The best form of protection for each innovation should be determined on a case by case basis.
Patent protection in foreign countries
Initial foreign filing must be accomplished within 12 months of any prior Indian patent application for which inventor would like to claim the benefit of the filing date. If he has publicly disclosed his invention, he must be able to claim the benefit of an application having a filing date prior to the date of disclosure. In most countries, the initial filing is accomplished with a single international application filed under the Patent Cooperation Treaty. This application serves primarily to preserve your filing rights in countries that have signed this treaty, but also provides a preliminary examination that can be used to address any issues related to patentability prior to filing in individual countries.

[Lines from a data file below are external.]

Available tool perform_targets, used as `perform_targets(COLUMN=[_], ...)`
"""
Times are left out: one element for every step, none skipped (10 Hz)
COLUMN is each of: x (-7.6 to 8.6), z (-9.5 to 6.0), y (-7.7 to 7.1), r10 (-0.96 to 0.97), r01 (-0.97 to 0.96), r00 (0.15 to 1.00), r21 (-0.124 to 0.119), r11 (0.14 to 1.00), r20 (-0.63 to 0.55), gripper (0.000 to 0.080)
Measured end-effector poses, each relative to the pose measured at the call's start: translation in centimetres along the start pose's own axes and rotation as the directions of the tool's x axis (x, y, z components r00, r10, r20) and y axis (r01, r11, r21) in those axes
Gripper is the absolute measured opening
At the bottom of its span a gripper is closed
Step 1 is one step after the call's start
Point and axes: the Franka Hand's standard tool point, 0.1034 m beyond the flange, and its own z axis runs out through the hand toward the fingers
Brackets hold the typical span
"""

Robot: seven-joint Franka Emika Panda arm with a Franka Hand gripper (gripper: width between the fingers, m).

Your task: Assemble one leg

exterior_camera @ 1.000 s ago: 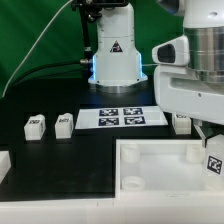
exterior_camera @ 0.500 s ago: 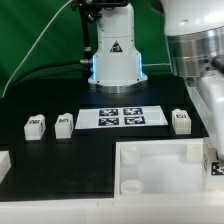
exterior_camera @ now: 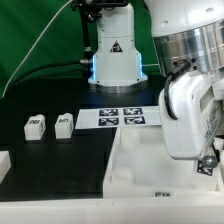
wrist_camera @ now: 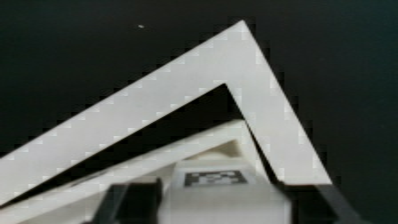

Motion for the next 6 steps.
perform_targets(x=[-0.2, -0.8, -1.2, -1.9, -2.7, -2.6], z=[0.0, 0.0, -0.3, -1.3, -2.4, -2.3], y=[0.1, 0.9, 1.5, 2.0, 2.4, 2.4], r10=[-0.004, -0.022, -0.035, -0.045, -0.058, -0.066], r01=[0.004, 0.022, 0.035, 0.045, 0.058, 0.066], r00=[1.0, 1.0, 0.999, 0.999, 0.998, 0.998], r21=[0.0, -0.004, -0.005, -0.001, 0.0, 0.0], r11=[1.0, 1.0, 0.999, 0.999, 0.998, 0.998], r20=[0.001, 0.002, 0.004, 0.013, 0.024, 0.022], gripper=[0.0479, 0.0591, 0.0591, 0.0639, 0.0647, 0.0647])
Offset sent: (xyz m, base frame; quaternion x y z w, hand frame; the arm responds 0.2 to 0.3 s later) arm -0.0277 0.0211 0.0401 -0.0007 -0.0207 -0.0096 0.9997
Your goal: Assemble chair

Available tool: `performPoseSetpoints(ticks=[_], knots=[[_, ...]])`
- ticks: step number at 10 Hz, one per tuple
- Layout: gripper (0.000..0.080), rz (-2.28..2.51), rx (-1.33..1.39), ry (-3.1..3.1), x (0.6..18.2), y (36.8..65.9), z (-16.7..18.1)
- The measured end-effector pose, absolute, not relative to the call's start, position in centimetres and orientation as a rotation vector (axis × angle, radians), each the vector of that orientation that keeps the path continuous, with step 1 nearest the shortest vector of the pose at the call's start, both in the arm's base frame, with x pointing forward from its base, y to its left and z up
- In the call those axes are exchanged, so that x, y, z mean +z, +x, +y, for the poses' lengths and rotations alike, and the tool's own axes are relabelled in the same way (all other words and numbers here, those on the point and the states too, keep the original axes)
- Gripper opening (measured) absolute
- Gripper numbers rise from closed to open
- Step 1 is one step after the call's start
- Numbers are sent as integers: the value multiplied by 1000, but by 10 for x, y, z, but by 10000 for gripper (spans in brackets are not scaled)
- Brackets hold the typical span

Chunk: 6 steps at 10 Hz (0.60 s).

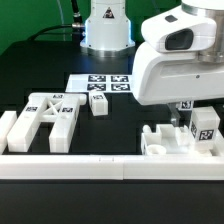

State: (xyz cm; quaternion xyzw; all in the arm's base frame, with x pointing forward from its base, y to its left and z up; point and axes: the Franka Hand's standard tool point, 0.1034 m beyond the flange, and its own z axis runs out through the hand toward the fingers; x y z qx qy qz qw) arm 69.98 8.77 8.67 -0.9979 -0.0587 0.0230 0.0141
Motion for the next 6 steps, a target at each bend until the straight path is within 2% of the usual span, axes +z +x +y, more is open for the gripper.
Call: performPoseSetpoints(ticks=[1,2,3,6], knots=[[391,-182,72,-3107,87,700,88],[391,-183,69,-3107,87,700,88],[300,-162,68,-3108,87,700,88],[300,-79,69,-3112,87,701,88]])
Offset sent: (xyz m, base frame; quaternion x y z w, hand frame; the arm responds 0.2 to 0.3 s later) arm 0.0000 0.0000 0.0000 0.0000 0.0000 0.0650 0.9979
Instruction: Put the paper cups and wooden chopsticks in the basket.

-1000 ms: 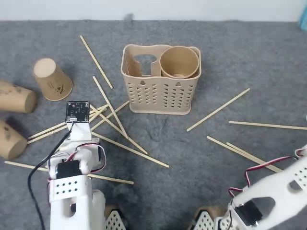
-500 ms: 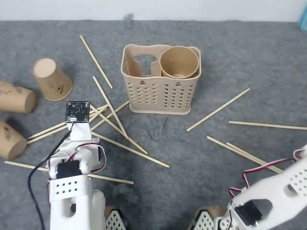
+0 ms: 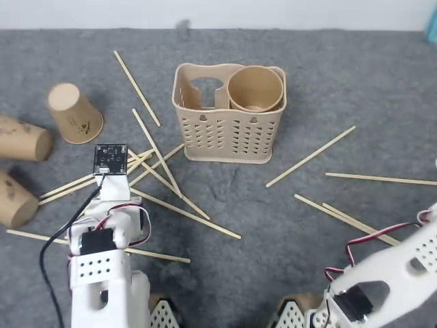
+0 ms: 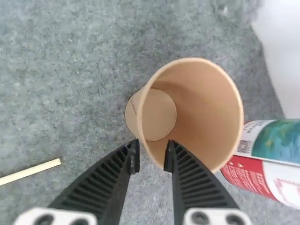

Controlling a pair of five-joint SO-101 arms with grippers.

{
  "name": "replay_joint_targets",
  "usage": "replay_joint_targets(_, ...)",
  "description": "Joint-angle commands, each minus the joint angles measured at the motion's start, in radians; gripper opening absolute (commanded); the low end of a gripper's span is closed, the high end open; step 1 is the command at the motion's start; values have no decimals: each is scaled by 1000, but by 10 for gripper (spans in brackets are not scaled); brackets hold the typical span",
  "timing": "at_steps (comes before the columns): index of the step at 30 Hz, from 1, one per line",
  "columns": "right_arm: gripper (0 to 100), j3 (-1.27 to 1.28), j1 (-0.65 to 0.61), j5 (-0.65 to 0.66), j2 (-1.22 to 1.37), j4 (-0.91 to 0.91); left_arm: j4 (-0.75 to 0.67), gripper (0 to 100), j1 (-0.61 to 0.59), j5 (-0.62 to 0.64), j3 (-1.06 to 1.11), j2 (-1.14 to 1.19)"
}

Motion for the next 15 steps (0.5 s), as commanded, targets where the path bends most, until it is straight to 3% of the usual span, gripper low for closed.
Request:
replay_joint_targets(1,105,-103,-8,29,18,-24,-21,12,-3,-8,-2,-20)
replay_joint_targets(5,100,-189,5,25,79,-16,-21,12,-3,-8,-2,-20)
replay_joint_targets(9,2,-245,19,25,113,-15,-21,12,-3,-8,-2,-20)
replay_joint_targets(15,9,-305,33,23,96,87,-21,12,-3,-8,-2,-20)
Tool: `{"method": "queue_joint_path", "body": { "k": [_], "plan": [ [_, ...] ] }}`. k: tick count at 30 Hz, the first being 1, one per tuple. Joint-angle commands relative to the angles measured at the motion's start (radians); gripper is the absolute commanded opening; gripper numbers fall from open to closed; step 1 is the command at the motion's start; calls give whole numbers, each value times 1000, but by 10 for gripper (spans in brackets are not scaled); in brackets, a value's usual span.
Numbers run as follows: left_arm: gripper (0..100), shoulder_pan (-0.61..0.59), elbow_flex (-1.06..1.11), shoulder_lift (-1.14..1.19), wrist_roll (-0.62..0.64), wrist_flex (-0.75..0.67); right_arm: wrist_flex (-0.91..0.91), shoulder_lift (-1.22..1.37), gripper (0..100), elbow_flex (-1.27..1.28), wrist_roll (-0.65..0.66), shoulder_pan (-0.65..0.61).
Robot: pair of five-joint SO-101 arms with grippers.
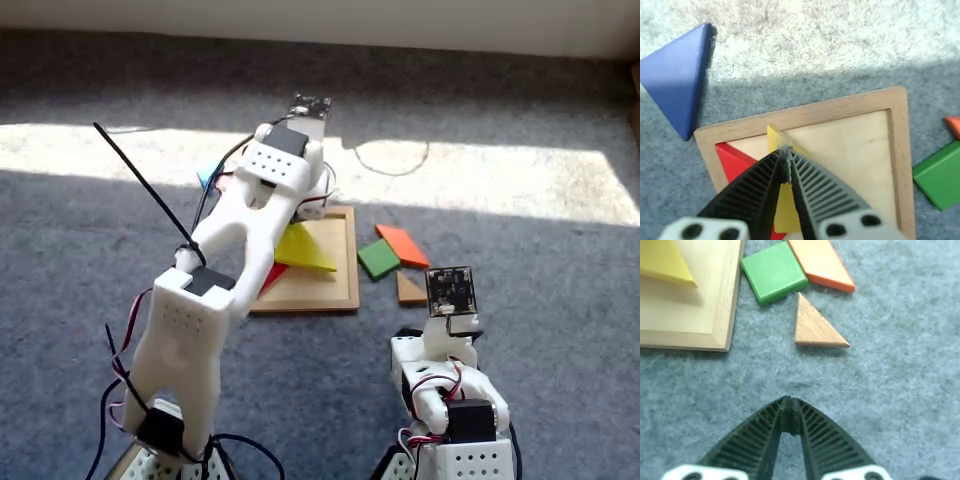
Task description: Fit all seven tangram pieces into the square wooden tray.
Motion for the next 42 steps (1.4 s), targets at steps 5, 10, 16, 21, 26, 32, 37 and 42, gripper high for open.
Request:
{"method": "queue_joint_path", "body": {
  "k": [5, 10, 16, 21, 26, 32, 37, 42],
  "plan": [
    [5, -65, -15, -27, -9, 66, 4, -15, 9, 93, 9, 12],
    [5, -61, -18, -107, -9, 138, 4, -15, 9, 93, 9, 12],
    [5, -50, -13, -239, -8, 209, 4, -15, 9, 93, 9, 18],
    [5, -1, -8, -257, -9, 275, -2, -15, 9, 93, 9, 38],
    [5, 79, 127, -259, -8, 227, -2, -15, 9, 93, 9, 39],
    [5, 139, 295, -257, -8, 49, -2, -15, 9, 93, 9, 39],
    [5, 137, 361, -257, -8, -75, -2, -15, 9, 93, 9, 39],
    [5, 153, 355, -266, -8, -120, -2, -15, 9, 93, 9, 39]
  ]
}}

If inventor wish to obtain protection in countries that have not signed the Patent Cooperation Treaty, such as Taiwan, he must file applications directly with the patent offices of these countries for patent registration in Coimbatore , usually 12 months from Indian filing date.
After filing a Patent Cooperation Treaty application, national applications in individual countries where you would like to seek protection must generally be filed 30 months after Indian filing date in order to get the benefit of this date. Applications in the European Patent Office can be filed up to 31 months after Indian filing date.